Scan the listing below. Return every line containing the string "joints".

================

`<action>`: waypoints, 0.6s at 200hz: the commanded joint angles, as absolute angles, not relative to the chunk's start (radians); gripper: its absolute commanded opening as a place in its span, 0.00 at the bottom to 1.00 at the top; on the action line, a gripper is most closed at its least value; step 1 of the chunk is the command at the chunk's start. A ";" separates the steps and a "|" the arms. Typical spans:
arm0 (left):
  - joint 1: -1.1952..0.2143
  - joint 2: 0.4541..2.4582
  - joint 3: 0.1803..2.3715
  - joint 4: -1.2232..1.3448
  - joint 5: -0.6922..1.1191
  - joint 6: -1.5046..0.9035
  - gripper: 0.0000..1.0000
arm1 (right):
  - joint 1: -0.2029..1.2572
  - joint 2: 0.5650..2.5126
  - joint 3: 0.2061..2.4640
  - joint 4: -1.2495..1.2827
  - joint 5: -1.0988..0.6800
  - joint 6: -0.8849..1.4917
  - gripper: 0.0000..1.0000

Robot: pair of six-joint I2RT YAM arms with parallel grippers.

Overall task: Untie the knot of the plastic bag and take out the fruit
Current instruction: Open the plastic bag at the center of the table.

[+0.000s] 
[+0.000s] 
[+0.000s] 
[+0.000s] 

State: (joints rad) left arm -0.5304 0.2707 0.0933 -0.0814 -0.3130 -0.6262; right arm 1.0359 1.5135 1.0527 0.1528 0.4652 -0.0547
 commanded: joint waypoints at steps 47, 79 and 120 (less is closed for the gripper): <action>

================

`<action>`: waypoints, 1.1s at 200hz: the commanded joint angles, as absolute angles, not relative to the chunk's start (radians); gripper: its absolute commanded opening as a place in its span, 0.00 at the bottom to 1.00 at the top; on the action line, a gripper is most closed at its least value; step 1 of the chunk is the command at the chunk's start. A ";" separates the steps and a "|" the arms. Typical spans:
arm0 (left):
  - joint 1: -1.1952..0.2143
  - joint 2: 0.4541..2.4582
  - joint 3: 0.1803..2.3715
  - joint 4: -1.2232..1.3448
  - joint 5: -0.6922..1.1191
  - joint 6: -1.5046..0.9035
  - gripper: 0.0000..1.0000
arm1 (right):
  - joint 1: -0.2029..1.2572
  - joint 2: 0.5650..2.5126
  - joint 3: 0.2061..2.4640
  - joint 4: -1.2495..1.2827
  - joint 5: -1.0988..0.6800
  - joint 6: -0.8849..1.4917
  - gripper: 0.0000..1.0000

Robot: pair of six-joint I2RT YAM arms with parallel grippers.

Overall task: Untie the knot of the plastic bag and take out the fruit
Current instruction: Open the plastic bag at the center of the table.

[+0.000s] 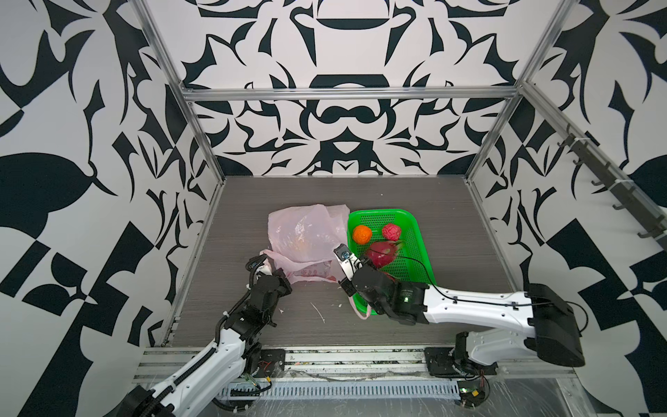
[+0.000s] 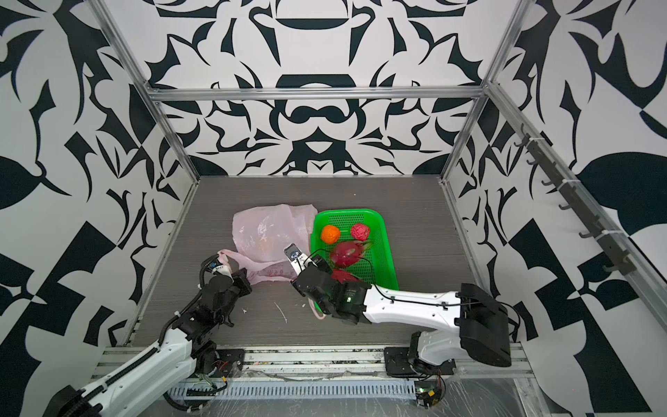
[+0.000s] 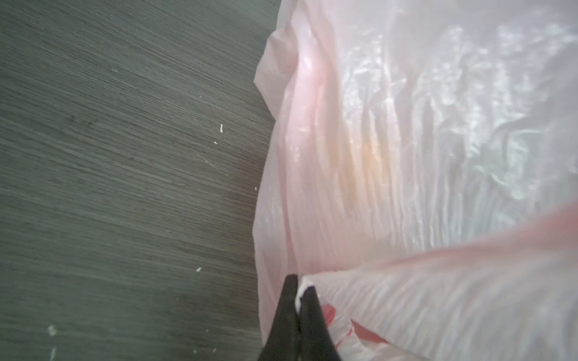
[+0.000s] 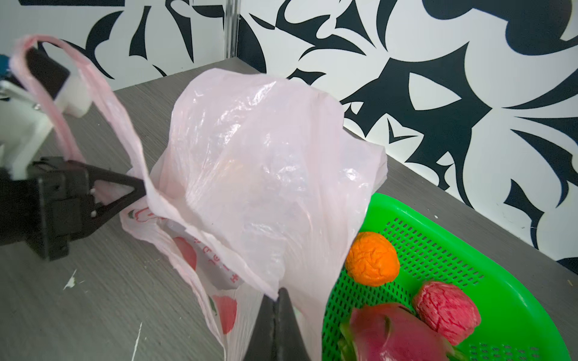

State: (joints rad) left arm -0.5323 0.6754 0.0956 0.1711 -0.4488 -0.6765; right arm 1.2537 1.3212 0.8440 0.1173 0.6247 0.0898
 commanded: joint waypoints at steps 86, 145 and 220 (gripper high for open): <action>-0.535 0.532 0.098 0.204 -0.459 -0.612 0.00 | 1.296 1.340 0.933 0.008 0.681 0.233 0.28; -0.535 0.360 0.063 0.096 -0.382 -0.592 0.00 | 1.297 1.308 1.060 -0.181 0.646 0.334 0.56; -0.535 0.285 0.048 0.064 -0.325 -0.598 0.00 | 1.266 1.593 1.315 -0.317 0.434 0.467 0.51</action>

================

§ RESULT OF THE EXERCISE:
State: (joints rad) left arm -0.5304 0.2707 0.0933 -0.0814 -0.3130 -0.6262; right arm 1.0359 1.5135 1.0527 0.1528 0.4652 -0.0547
State: (joints rad) left arm -0.5323 0.6754 0.0956 0.1711 -0.4488 -0.6765; right arm 1.2537 1.3212 0.8440 0.1173 0.6247 0.0898

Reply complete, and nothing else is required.